The Philosophy of Evaluation
Evaluation is both an engineering and a philosophy problem. Most public benchmarks are either outdated, prone to overfitting, or fail to capture the nuance of agentic workflows that involve multi-step reasoning, file manipulation, and environment setup. Rather than treating benchmark scores as absolute truth, developers should treat them as a signal for hill climbing. The goal is to balance these metrics with real-world user experience (vibes) to ensure the agent is actually useful.
Practical Implementation and Hill Climbing
To move from a low baseline to a high-performing agent, developers must move beyond aggregate scores and perform granular failure analysis. After running a suite of tasks, use an agent to parse the failure traces and categorize them. This allows you to allocate resources toward the specific levers that improve performance.
- Environment Isolation: Use containerized environments to ensure each task runs in a clean state. Tools like Harbor allow for parallel execution of tasks on infrastructure like Modal, which reduces the total evaluation time to the duration of the single slowest task.

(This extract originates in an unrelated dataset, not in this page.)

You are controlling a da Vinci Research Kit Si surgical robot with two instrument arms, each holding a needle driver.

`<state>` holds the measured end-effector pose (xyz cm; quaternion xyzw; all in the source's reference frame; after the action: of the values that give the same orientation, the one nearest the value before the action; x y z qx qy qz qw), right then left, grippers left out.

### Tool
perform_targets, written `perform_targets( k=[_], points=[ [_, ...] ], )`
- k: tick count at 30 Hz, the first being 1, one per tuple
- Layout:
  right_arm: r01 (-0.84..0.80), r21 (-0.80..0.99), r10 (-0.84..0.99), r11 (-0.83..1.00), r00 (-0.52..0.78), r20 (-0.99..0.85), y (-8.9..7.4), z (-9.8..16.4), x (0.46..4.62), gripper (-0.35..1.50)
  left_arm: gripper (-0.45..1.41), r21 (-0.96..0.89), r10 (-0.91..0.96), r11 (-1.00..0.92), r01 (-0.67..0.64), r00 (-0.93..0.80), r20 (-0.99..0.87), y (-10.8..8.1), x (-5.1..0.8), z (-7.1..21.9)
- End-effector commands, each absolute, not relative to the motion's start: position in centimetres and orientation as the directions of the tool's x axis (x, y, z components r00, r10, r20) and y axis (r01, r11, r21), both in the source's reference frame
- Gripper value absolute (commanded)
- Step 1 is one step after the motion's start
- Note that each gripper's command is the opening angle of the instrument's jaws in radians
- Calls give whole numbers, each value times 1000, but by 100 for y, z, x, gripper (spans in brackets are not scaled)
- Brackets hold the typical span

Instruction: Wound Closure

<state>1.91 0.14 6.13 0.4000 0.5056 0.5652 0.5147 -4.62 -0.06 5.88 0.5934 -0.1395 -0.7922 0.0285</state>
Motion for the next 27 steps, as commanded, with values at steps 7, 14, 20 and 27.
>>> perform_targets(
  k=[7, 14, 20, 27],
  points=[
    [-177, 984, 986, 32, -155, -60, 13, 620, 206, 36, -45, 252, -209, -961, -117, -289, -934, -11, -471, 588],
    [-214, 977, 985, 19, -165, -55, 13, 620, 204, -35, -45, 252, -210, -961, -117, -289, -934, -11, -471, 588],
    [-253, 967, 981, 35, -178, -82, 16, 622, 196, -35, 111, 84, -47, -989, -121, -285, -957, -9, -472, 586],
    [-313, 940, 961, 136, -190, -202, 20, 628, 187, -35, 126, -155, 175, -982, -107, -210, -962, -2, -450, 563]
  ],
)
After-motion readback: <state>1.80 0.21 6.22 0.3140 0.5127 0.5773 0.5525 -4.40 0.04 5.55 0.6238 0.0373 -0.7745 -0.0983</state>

- Portfolio Allocation of Failures: Instead of looking at the total score, run a secondary agent over the failure logs to identify why specific tasks failed, such as read errors, test execution failures, or environment setup issues.
- Zone-Based Optimization:
- Zone 1 (Obvious Bugs): Fix infrastructure issues like rate limits, container crashes, or timeout settings.
- Zone 2 (Nuance Improvements): Apply model-specific prompt engineering. Techniques that work for Anthropic models often fail for Gemini or Codex, and these differences explain why a model might perform well in general but fail in a specific harness.
- Zone 3 (Overfitting): Avoid the temptation to cheat the benchmark for the sake of a higher score, as this degrades the actual utility of the agent.
Before / After
- Before: 43% score on Terminal Bench.
- After: Improved performance through container CPU and memory tuning, increased timeouts, and model-specific prompt engineering.